D.: Parlano di un sindaco ormai disincantato, quasi annoiato, distratto. Sarà vero? Vedi Tempesta in questa situazione psicologica? Gli somiglia il ritratto tracciato di recente da Giustino Masciocco?
R.: «Nove anni sulla tolda di una nave, peraltro in acque mai tranquille, sfiancherebbero la fibra psicologica di qualsiasi capitano. Tempesta ha avuto l'occasione di una sua uscita onorevole quando, l'anno scorso, per due volte si è dimesso per candidarsi alla Camera in base alla considerazione, opinabile ma comunque dettata da motivazioni politiche, "l'Aquila non era ben rappresentata in Parlamento". Dopo che il suo partito, Forza Italia, ha tagliato la faccia a lui ed alla città capoluogo (e il centrodestra, col suo silenzio, ha sancito la sua fine), Tempesta non ha scelto la strada dell'uscita di sicurezza dignitosa ma del rientro con la coda tra le gambe: il viale del tramonto, inevitabile per chiunque, è duro da percorrere».

D.: E' un luogo comune dire: destra e sinistra si somigliano. Fanno e dicono cose simili. Non è che per certi malati, la medicina da prescrivere è comunque una sola?
R.: «l'ho già detto e lo ripeto: nella situazione, grave, in cui versa la nostra città non è questione di destra (i nove anni dell'amministrazione Tempesta sono sotto gli occhi di tutti) e di sinistra (incapace, dopo nove anni, di fare un progetto dando vita solo ad un inspiegabile gioco di equilibri di potere) ma di questi partiti che non riescono a dare risposte anche perché tengono fuori le energie vive. La "medicina" è un progetto nuovo, fresco, condiviso, unitario con dentro persone di centrodestra e di centrosinistra purchè siano perbene e decise a volare alto. In una parola: tignose. Un progetto "trasversale" ma nel senso buono del termine».

D.: Hai scelto un giornalismo moderato, misurato, anche se talvolta "spari" dei corsivi acuminati. Te lo chiedono direttori e capi redattori, o è una scelta personale?
R.: «Non ho mai avuto pressioni, indicazioni o "consigli" per scrivere questo o quello. Se ho sbagliato, è colpa mia. Se ho indovinato è merito mio. E per sbagliare il meno possibile, occorre studiare: mettersi sempre in discussione».

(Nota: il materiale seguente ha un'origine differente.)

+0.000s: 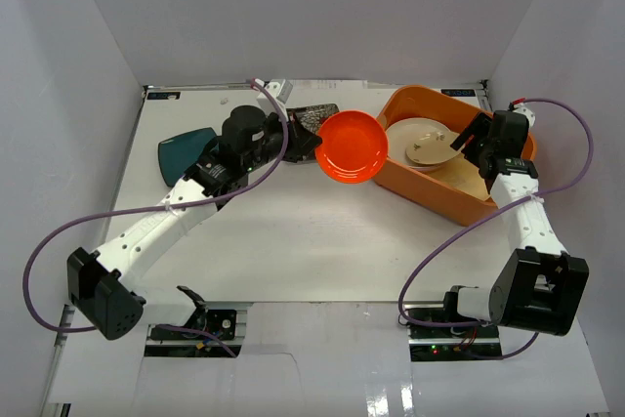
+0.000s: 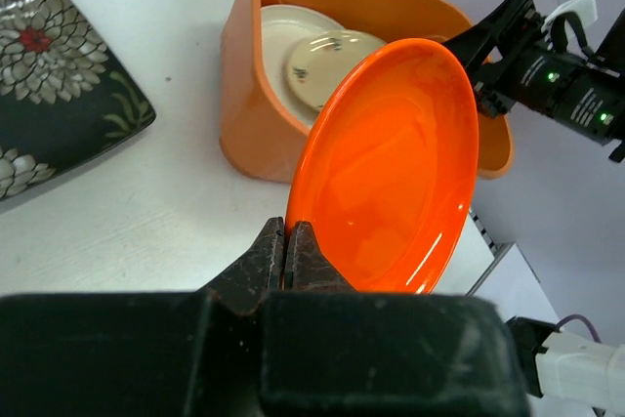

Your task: Place the plates into the plastic bin on the countertop

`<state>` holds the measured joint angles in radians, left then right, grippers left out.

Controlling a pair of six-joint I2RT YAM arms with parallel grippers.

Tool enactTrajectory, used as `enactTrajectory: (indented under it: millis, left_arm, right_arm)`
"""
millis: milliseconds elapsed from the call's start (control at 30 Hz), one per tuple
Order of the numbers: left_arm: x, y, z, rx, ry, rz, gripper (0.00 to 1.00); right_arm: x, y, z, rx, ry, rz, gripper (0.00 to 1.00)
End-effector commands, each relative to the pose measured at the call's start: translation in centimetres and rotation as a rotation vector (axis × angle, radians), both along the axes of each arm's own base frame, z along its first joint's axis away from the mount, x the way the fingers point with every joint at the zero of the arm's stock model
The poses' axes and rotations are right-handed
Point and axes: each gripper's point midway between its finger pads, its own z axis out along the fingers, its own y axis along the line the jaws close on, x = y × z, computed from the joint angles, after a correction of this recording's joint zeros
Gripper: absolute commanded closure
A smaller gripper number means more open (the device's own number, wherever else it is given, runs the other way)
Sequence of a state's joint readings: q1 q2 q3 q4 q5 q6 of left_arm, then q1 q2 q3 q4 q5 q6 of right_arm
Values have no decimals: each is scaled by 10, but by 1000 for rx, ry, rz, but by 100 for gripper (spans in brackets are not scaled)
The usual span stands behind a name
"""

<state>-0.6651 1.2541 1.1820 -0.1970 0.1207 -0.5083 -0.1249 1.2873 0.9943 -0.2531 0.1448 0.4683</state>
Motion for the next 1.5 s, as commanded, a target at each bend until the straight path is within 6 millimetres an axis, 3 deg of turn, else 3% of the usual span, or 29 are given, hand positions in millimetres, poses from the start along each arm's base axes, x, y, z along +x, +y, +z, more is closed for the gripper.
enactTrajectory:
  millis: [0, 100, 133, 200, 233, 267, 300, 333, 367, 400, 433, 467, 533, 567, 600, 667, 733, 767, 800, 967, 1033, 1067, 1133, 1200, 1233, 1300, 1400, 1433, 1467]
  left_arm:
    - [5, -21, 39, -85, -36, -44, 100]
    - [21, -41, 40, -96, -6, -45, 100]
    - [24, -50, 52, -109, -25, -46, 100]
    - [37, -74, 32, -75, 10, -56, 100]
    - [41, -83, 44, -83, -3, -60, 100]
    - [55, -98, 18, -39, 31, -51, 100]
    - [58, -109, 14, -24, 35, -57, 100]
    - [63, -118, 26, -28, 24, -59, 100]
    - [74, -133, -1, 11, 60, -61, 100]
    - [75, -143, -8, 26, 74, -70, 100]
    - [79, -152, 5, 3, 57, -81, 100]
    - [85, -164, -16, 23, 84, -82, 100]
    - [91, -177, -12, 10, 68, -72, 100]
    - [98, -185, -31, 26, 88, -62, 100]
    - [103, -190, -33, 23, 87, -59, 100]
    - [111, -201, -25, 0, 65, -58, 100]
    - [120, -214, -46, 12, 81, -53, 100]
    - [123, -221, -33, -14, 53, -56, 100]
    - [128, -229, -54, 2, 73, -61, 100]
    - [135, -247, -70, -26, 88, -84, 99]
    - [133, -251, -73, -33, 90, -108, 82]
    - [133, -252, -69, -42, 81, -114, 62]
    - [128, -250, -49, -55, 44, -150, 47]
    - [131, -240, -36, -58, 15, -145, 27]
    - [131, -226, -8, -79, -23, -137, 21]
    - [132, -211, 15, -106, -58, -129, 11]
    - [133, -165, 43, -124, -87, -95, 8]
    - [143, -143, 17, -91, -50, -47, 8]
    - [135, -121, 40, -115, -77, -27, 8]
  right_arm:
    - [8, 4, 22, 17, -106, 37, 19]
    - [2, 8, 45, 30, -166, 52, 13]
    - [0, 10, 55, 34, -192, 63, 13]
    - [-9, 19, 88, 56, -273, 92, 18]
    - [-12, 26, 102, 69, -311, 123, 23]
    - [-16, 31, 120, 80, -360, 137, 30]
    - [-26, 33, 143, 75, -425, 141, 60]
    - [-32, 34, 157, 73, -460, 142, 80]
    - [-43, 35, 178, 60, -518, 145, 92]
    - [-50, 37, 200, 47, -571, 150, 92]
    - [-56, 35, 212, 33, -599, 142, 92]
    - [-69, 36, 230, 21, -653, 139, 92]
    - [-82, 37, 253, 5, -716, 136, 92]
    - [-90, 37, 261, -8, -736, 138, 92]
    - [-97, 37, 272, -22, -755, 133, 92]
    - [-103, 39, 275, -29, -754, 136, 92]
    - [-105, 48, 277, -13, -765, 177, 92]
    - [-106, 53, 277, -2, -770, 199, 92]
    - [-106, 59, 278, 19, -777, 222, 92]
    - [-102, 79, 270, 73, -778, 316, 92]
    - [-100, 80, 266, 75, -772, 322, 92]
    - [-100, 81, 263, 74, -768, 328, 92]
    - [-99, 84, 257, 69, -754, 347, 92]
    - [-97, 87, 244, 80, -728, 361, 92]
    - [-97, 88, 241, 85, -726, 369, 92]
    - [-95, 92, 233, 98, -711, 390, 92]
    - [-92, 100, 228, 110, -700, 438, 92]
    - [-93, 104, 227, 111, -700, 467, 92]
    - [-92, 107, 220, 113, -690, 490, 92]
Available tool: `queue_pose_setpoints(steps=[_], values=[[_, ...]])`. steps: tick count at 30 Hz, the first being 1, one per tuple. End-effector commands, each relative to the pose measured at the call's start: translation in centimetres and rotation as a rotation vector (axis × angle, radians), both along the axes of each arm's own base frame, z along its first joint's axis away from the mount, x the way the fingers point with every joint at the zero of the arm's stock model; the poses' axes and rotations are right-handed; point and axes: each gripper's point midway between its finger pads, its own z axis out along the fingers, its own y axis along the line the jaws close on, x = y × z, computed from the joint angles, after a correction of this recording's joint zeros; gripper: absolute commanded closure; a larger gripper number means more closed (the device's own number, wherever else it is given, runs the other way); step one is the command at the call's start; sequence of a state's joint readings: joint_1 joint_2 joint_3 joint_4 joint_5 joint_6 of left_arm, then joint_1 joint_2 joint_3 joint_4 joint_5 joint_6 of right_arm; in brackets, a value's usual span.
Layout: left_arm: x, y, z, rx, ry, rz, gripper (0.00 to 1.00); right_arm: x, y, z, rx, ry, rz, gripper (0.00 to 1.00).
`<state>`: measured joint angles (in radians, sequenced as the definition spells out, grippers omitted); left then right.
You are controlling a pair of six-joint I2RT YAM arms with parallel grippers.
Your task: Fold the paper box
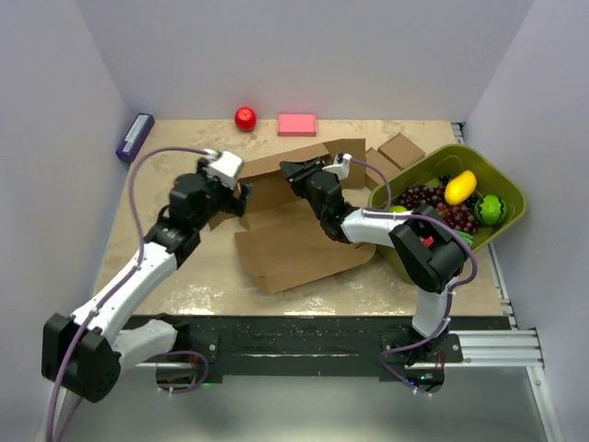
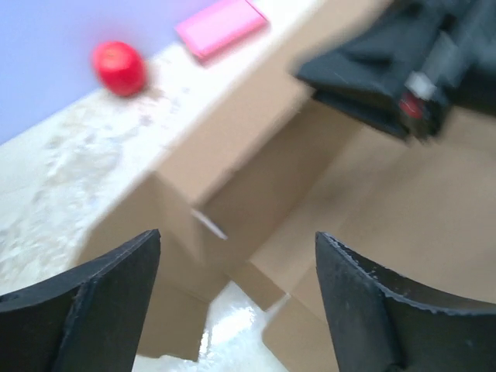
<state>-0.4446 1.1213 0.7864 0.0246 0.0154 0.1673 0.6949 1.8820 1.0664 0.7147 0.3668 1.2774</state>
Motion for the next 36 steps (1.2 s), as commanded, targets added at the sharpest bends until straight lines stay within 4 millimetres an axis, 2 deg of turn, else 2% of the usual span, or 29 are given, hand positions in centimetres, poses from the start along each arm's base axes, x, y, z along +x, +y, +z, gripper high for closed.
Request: queue_pose_setpoints(steps=[1, 3, 4, 6, 7, 10, 12, 13, 15, 16, 17, 20, 23, 27, 30, 32, 33, 36], values=[[1.2, 6.7, 7.1, -0.325, -0.139, 0.259, 0.1, -0.6, -1.1, -0.2, -0.022, 0.011, -0.009, 0.63], [1.5, 9.0, 6.9, -0.391, -0.139, 0.362, 0.08, -0.9, -1.3, -0.6, -0.031, 0.019, -0.001, 0.64], [1.9, 10.9, 6.5, -0.44, -0.121, 0.442, 0.09, -1.0, -1.3, -0.5, -0.031, 0.016, 0.004, 0.64], [2.5, 12.7, 5.7, -0.469, -0.093, 0.506, 0.06, -1.3, -1.4, -1.0, -0.039, 0.024, 0.007, 0.65], [3.2, 14.6, 4.4, -0.479, -0.052, 0.553, 0.05, -1.4, -1.5, -1.1, -0.042, 0.026, 0.007, 0.66], [4.9, 17.7, 2.3, -0.456, 0.045, 0.588, 0.05, -1.6, -1.5, -1.0, -0.051, 0.025, 0.016, 0.66], [5.2, 18.8, -1.0, -0.403, 0.168, 0.638, 0.05, -1.7, -1.5, -0.9, -0.053, 0.024, 0.023, 0.66], [5.6, 18.8, -1.2, -0.395, 0.181, 0.63, 0.05, -1.8, -1.5, -1.1, -0.053, 0.026, 0.024, 0.66], [5.8, 19.8, -3.4, -0.353, 0.244, 0.673, 0.05, -1.9, -1.4, -0.8, -0.045, 0.02, 0.033, 0.66], [6.0, 20.7, -3.4, -0.317, 0.243, 0.706, 0.05, -1.9, -1.4, -0.7, -0.045, 0.018, 0.033, 0.66], [5.8, 20.9, -4.3, -0.299, 0.271, 0.719, 0.06, -1.9, -1.4, -0.6, -0.047, 0.016, 0.033, 0.66], [5.2, 19.8, -6.6, -0.292, 0.355, 0.676, 0.07, -2.0, -1.5, -0.4, -0.049, 0.012, 0.032, 0.66], [4.6, 18.0, -7.3, -0.277, 0.38, 0.617, 0.08, -2.1, -1.6, -0.2, -0.057, 0.005, 0.032, 0.67], [3.9, 13.9, -8.6, -0.283, 0.45, 0.469, 0.09, -2.2, -1.9, -0.5, -0.055, 0.006, 0.026, 0.67], [4.0, 11.5, -8.4, -0.297, 0.456, 0.369, 0.11, -2.2, -1.9, -0.5, -0.052, 0.003, 0.021, 0.67], [3.9, 10.8, -8.3, -0.308, 0.455, 0.338, 0.12, -2.2, -1.9, -0.6, -0.051, 0.005, 0.022, 0.68], [3.7, 9.3, -8.3, -0.302, 0.46, 0.294, 0.12, -2.2, -1.9, -0.6, -0.049, 0.005, 0.022, 0.68], [3.5, 7.7, -8.0, -0.299, 0.455, 0.239, 0.14, -2.2, -1.8, -0.7, -0.047, 0.005, 0.023, 0.69]])
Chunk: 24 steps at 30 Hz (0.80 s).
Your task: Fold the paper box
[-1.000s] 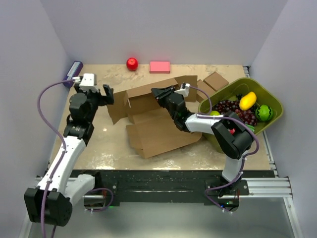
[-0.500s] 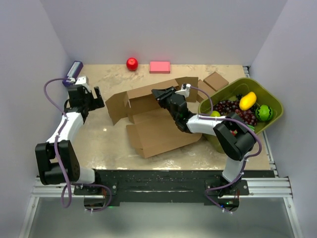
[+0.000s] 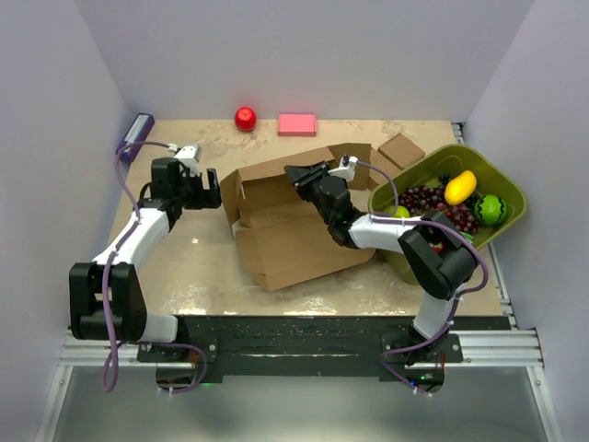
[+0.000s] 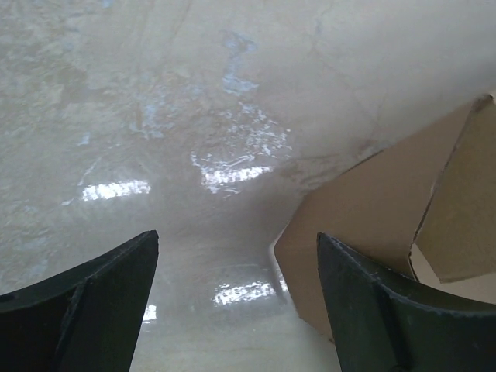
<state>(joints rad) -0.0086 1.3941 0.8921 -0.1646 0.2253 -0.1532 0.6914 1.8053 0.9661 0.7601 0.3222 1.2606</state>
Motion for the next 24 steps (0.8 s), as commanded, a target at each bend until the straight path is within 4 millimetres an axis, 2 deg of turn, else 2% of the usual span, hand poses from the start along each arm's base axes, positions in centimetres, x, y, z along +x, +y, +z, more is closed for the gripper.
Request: queue_pose_setpoints(steps=[1, 9, 11, 13, 14, 15, 16, 17, 18, 19, 20, 22, 23, 24], values=[[0.1, -3.9, 1.0, -0.052, -0.052, -0.151, 0.14, -0.3, -0.9, -1.3, -0.05, 0.024, -0.017, 0.69], [0.3, -6.1, 1.7, -0.111, -0.088, -0.207, 0.18, -0.6, -0.8, -1.4, -0.057, 0.015, -0.014, 0.71], [0.3, -5.8, 1.8, -0.091, -0.082, -0.192, 0.18, -0.7, -0.6, -1.3, -0.055, 0.013, -0.011, 0.71], [0.6, -3.9, 2.0, -0.014, -0.079, -0.112, 0.17, -0.6, -0.6, -1.2, -0.053, 0.012, -0.014, 0.71], [0.6, -3.0, 3.0, 0.016, -0.106, -0.068, 0.15, -0.7, -0.7, -1.2, -0.054, 0.012, -0.014, 0.71], [0.6, -0.9, 3.4, 0.078, -0.116, 0.037, 0.14, -0.7, -0.6, -1.1, -0.054, 0.01, -0.016, 0.71], [0.4, 0.0, 4.1, 0.101, -0.141, 0.083, 0.14, -0.7, -0.7, -1.1, -0.054, 0.01, -0.017, 0.71], [-0.2, 0.9, 6.7, 0.112, -0.226, 0.128, 0.13, -0.7, -0.8, -1.0, -0.052, 0.008, -0.022, 0.71], [-1.0, 2.2, 6.8, 0.138, -0.25, 0.194, 0.13, -0.8, -0.8, -0.9, -0.054, 0.007, -0.022, 0.72], [-1.3, 2.5, 8.3, 0.131, -0.313, 0.222, 0.13, -0.7, -0.9, -0.8, -0.053, 0.004, -0.023, 0.71], [-2.5, 2.8, 11.0, 0.104, -0.401, 0.253, 0.13, -0.7, -0.9, -0.8, -0.057, 0.004, -0.023, 0.71], [-4.0, 2.8, 11.4, 0.073, -0.447, 0.273, 0.13, -0.7, -0.9, -0.6, -0.055, 0.0, -0.023, 0.71], [-5.1, 2.2, 13.0, 0.027, -0.499, 0.271, 0.14, -0.8, -0.9, -0.7, -0.056, 0.003, -0.021, 0.71], [-5.8, 1.7, 12.4, 0.007, -0.49, 0.257, 0.15, -0.8, -1.0, -0.7, -0.056, 0.003, -0.024, 0.71]])
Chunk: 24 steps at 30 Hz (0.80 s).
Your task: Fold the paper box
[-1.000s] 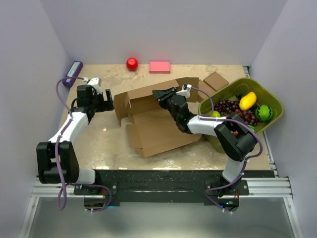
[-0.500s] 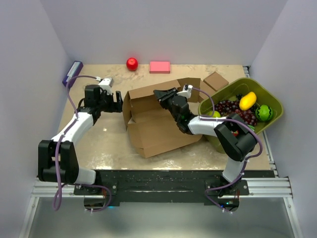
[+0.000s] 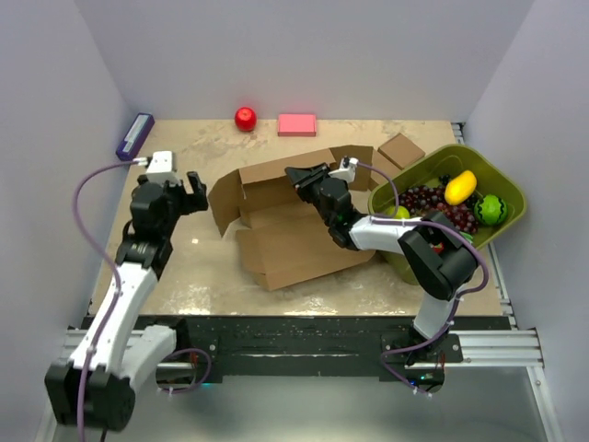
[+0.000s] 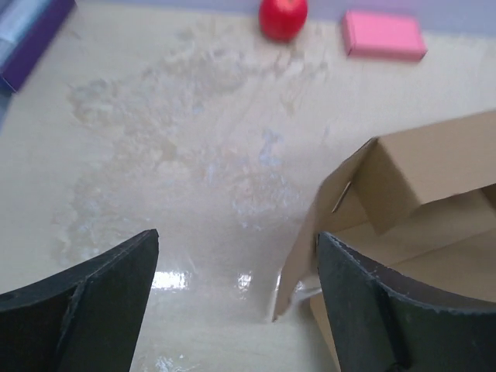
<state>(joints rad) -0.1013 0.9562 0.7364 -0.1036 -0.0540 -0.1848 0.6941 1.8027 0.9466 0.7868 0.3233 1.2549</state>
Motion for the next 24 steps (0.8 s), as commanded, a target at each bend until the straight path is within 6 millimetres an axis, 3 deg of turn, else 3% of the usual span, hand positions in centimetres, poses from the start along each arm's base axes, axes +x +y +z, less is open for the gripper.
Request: queue_pose_setpoints(steps=[1, 2, 4, 5, 7, 8, 13, 20, 24], values=[[-2.2, -0.4, 3.3, -0.099, -0.16, 0.049, 0.17, -0.6, -0.9, -0.7, -0.057, 0.014, -0.027, 0.71], [-2.9, -1.3, 3.8, -0.151, -0.179, 0.024, 0.2, -0.6, -1.0, -0.7, -0.057, 0.014, -0.031, 0.72], [-3.9, -3.8, 2.5, -0.224, -0.157, -0.082, 0.24, -0.6, -1.1, -0.6, -0.057, 0.011, -0.034, 0.72], [-4.4, -5.3, 0.8, -0.289, -0.106, -0.136, 0.28, -0.7, -1.1, -0.7, -0.058, 0.012, -0.036, 0.72], [-4.5, -6.8, 0.1, -0.336, -0.097, -0.187, 0.32, -0.6, -1.2, -0.8, -0.061, 0.013, -0.037, 0.72], [-4.7, -7.9, -1.6, -0.356, -0.052, -0.213, 0.36, -0.7, -1.0, -0.8, -0.059, 0.013, -0.033, 0.72], [-5.1, -11.3, -3.8, -0.384, -0.009, -0.318, 0.44, -0.8, -1.0, -1.1, -0.071, 0.019, -0.034, 0.72], [-7.1, -13.6, -9.3, -0.395, 0.104, -0.36, 0.5, -0.8, -1.2, -1.1, -0.079, 0.022, -0.042, 0.72], [-7.8, -14.2, -11.0, -0.399, 0.137, -0.369, 0.57, -0.8, -1.3, -1.2, -0.083, 0.024, -0.048, 0.72]])
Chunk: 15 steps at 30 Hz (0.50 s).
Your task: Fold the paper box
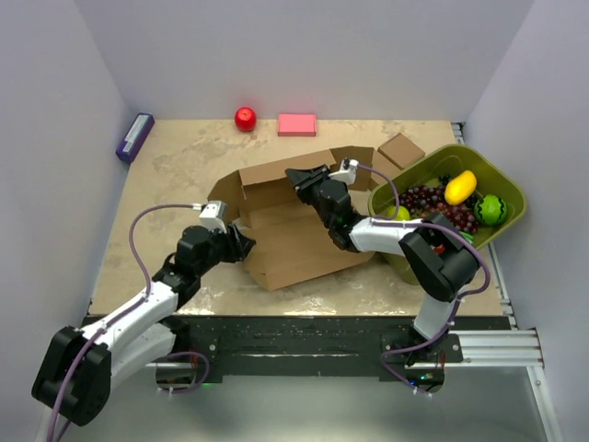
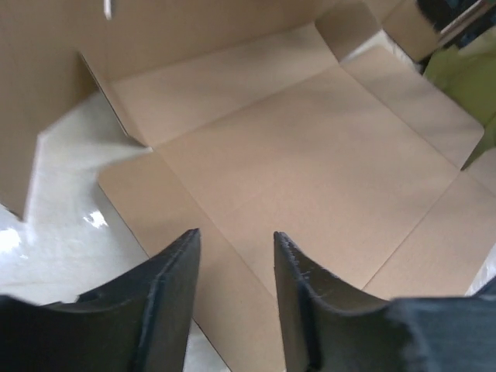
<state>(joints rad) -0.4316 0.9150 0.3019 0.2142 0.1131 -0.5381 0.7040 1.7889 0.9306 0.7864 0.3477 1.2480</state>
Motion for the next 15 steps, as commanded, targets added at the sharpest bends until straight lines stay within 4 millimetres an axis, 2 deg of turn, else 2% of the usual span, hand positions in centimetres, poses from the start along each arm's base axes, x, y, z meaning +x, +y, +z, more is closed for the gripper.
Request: queue_pose_setpoints(steps=[1, 8, 15], values=[[0.1, -1.1, -0.1, -0.046, -0.028, -0.005, 0.61, -0.4, -1.1, -1.1, -0.073, 0.024, -0.034, 0.72], [-1.5, -0.8, -3.8, -0.013, 0.091, 0.014, 0.66, -0.4, -1.1, -1.1, -0.078, 0.025, -0.037, 0.72], [-2.7, 0.1, -6.0, 0.028, 0.153, 0.047, 0.67, -0.4, -1.1, -1.1, -0.078, 0.027, -0.036, 0.72]])
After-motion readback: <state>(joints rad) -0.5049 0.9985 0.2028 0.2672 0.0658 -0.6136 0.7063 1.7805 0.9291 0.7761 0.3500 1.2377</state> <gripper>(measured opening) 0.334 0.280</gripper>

D.: Ti distingui per essere un signore della penna, non immemore di persone e firme del passato. Sai che nel nostro mestiere si tende a impugnare il badile per seppellire chi è ancora vivo. Carattere, o lucida decisione?
R.: «Con l'esperienza capisci che il badile può fare danni anche al cadavere da seppellire. Signore della penna? Mi piacerebbe, a fine carriera, poter essere ricordato così: quest’arma, la penna, è capace di uccidere le persone. Se lo si fa intenzionalmente è omicidio».

D.: l'ultimo pensiero la notte, prima di dormire. E magari anche un desiderio di sogno telecomandato...
R.: «La notte, a tarda ora per le mai troppe buone letture ed al termine di giornate affannate, non faccio in tempo a chiudere gli occhi che crollo. Il penultimo pensiero, sempre, è per mia figlia, Camilla. Ha dieci anni e due occhioni così. Mi chiedo, ogni notte, tutte le notti, se io e mia moglie abbiamo fatto il nostro dovere con lei. Se le scelte adottate sono le migliori per lei. Se la stiamo aiutando a crescere sana. Se, soprattutto, questa è la società in cui vogliamo che cresca. Da un po’ mi rispondo che forse posso darle di meglio. E a me piace sognare».